Die durch Schulschließungen und Distanzunterricht während der Pandemie beobachteten Lernrückstände zeigten sich in besonders dramatischer Form an Grundschulen. Gerade jüngere Kinder und solche aus herausfordernden sozialen Lagen hatten Schwierigkeiten, zuhause und allein zu lernen (SWK, 2021). Dies betraf insbesondere den Erwerb grundlegender Kompetenzen im Lesen, Schreiben und Rechnen. Auf eine von uns im Frühjahr 2021 durchgeführte Anfrage meldeten 30 Wuppertaler Grundschulen für über 1300 Kinder der 1. bis 4. Klassen schwere Lernrückstände an, für die sie zusätzliche intensive Förderung benötigen würden.

Im kombinatorischen Bachelor können angehende Grundschullehrkräfte das Modul „Heterogenität und individuelle Förderung“ belegen. Hier erwerben Studierende im Einführungsseminar Kenntnisse zur Diagnose und Förderung von Lese- und Rechenfähigkeiten und im Schreiben. Sie erarbeiten im nachfolgenden Vertiefungsseminar Förderkonzepte und setzen diese an Wuppertaler Grundschulen um. Zudem werden weitere Prädiktoren von Lernerfolg, wie Motivation, Selbstkonzept und kognitive Belastung diskutiert.

Zum Start des FUN-Projekts im Sommersemester 2021 wurden etwa 180 Kinder aus insgesamt 28 Wuppertaler Grundschulen während der Sommerferien gefördert. Inzwischen ist die Förderung in die Organisation der Nachmittagsbetreuung integriert. Die Förderung erfolgt dabei ergänzend zum Unterricht, findet ein- oder zweimal in der Woche statt und wird in Absprache mit den Klassen- und Fachlehrkräften organisiert (u. a. hospitieren die Studierenden vor Beginn der Förderung in den Klassen und sprechen Förderinhalte ab). Im Schnitt wird dabei jedes Kind für etwa 40 Schulstunden gefördert. Mit diesem Vorgehen setzen wir wichtige Forderungen der SWK um, gleichzeitig erfordert dies in der Praxis große Anstrengungen von den Schulen. Die Schaffung verlässlicher Kommunikationsstrukturen und Absprachen zum Vorgehen haben sich als notwendig, aber auch herausfordernd erwiesen. Insgesamt wurden in den letzten zwei Jahren etwa 500 Kinder durch 175 Wuppertaler Studierende gefördert und eine nachhaltige Kooperation mit derzeit neun Grundschulen geschaffen. An den Schulen können zweimal im Jahr Förderphasen angeboten werden.

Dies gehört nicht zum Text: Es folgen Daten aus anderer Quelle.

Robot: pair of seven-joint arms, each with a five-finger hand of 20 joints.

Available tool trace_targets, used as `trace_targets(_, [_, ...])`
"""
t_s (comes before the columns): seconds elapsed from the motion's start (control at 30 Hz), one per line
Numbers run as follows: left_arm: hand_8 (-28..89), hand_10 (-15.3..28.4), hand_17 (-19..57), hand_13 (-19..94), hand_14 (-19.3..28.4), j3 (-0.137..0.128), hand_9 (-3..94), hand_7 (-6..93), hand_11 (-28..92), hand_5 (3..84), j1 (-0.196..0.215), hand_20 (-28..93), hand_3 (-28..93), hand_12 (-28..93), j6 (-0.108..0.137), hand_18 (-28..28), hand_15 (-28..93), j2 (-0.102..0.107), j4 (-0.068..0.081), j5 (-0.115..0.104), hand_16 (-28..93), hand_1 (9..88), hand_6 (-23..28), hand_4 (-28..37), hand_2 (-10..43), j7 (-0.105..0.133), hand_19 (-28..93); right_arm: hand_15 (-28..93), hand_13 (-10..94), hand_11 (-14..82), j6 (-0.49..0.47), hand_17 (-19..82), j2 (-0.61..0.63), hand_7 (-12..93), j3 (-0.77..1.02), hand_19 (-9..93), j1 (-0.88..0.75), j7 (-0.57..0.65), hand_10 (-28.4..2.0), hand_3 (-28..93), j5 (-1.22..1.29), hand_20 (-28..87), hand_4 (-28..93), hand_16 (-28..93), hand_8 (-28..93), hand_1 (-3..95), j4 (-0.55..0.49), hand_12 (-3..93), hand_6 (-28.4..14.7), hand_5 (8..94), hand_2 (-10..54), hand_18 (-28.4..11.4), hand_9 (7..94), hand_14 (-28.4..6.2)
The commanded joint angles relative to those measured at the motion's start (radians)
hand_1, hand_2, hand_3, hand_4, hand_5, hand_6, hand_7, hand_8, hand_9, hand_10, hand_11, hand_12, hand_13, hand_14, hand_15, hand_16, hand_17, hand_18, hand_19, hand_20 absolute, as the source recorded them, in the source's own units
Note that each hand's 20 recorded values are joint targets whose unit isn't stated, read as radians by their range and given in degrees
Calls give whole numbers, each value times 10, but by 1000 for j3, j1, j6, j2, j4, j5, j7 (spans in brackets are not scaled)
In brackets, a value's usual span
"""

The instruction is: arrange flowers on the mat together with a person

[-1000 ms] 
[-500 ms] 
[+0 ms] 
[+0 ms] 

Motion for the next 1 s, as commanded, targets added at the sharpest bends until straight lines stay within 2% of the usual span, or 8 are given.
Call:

Durch regelmäßige Netzwerktreffen und eine kooperative Umsetzung des Projekts wirkt sich die Teilnahme am Projekt auch auf Aspekte der Schulentwicklung aus. Studierende können bereits früh in ihrem Studium theoretisches Wissen in der Praxis anwenden und werden dabei engmaschig begleitet. Für die teilnehmenden Kinder zeigt sich, dass die Fördermaßnahmen dazu beitragen konnten, stetige kleinschrittige Zuwächse zu erwirken und dass langfristige Teilnahme eine kontinuierliche Förderung ermöglicht, sodass auch nach Abschluss einer Förderphase Fähigkeiten erhalten bleiben bzw. zunehmen können.